• _TASK INPUTS_

= = = = =

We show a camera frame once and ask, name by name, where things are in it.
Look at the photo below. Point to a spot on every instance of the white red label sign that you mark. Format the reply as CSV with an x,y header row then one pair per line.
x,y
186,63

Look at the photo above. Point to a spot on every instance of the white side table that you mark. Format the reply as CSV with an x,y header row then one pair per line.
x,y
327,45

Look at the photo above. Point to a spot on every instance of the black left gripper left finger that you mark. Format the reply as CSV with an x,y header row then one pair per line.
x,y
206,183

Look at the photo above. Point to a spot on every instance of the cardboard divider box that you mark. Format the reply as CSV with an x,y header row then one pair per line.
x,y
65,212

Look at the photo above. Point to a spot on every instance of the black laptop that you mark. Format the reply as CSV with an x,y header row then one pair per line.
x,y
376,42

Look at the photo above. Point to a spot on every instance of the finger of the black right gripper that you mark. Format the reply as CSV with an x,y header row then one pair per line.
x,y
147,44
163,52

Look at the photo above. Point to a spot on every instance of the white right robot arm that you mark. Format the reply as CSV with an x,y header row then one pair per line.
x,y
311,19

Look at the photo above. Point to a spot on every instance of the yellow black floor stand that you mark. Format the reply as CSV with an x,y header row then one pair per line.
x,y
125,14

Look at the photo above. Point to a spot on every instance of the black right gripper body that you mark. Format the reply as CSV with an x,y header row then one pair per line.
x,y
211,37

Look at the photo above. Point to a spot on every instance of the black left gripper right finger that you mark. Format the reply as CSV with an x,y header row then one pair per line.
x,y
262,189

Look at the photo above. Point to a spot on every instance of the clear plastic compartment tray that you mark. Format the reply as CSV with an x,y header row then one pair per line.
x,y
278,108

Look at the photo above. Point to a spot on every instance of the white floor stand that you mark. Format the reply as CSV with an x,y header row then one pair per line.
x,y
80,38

= = = = =

The answer should consist of every entry, repeated word for word.

We show a camera frame once and ask, name by name, where things are in it.
Look at the photo below. Point to a spot on every instance of the white red label sign that you mark. Format the reply as CSV with an x,y header row then one pair per line.
x,y
186,63

Look at the photo above. Point to a spot on every instance of the white side table that you mark. Format the reply as CSV with an x,y header row then one pair per line.
x,y
327,45

Look at the photo above. Point to a spot on every instance of the black left gripper left finger that you mark. Format the reply as CSV with an x,y header row then one pair per line.
x,y
206,183

Look at the photo above. Point to a spot on every instance of the cardboard divider box that you mark. Format the reply as CSV with an x,y header row then one pair per line.
x,y
65,212

Look at the photo above. Point to a spot on every instance of the black laptop that you mark. Format the reply as CSV with an x,y header row then one pair per line.
x,y
376,42

Look at the photo above. Point to a spot on every instance of the finger of the black right gripper that you mark. Format the reply as CSV with an x,y header row then one pair per line.
x,y
147,44
163,52

Look at the photo above. Point to a spot on every instance of the white right robot arm that you mark. Format the reply as CSV with an x,y header row then one pair per line.
x,y
311,19

Look at the photo above. Point to a spot on every instance of the yellow black floor stand that you mark. Format the reply as CSV with an x,y header row then one pair per line.
x,y
125,14

Look at the photo above. Point to a spot on every instance of the black right gripper body that you mark. Format the reply as CSV with an x,y header row then one pair per line.
x,y
211,37

Look at the photo above. Point to a spot on every instance of the black left gripper right finger that you mark. Format the reply as CSV with an x,y header row then one pair per line.
x,y
262,189

Look at the photo above. Point to a spot on every instance of the clear plastic compartment tray that you mark. Format the reply as CSV with an x,y header row then one pair per line.
x,y
278,108

Look at the photo above. Point to a spot on every instance of the white floor stand that you mark. Format the reply as CSV with an x,y header row then one pair per line.
x,y
80,38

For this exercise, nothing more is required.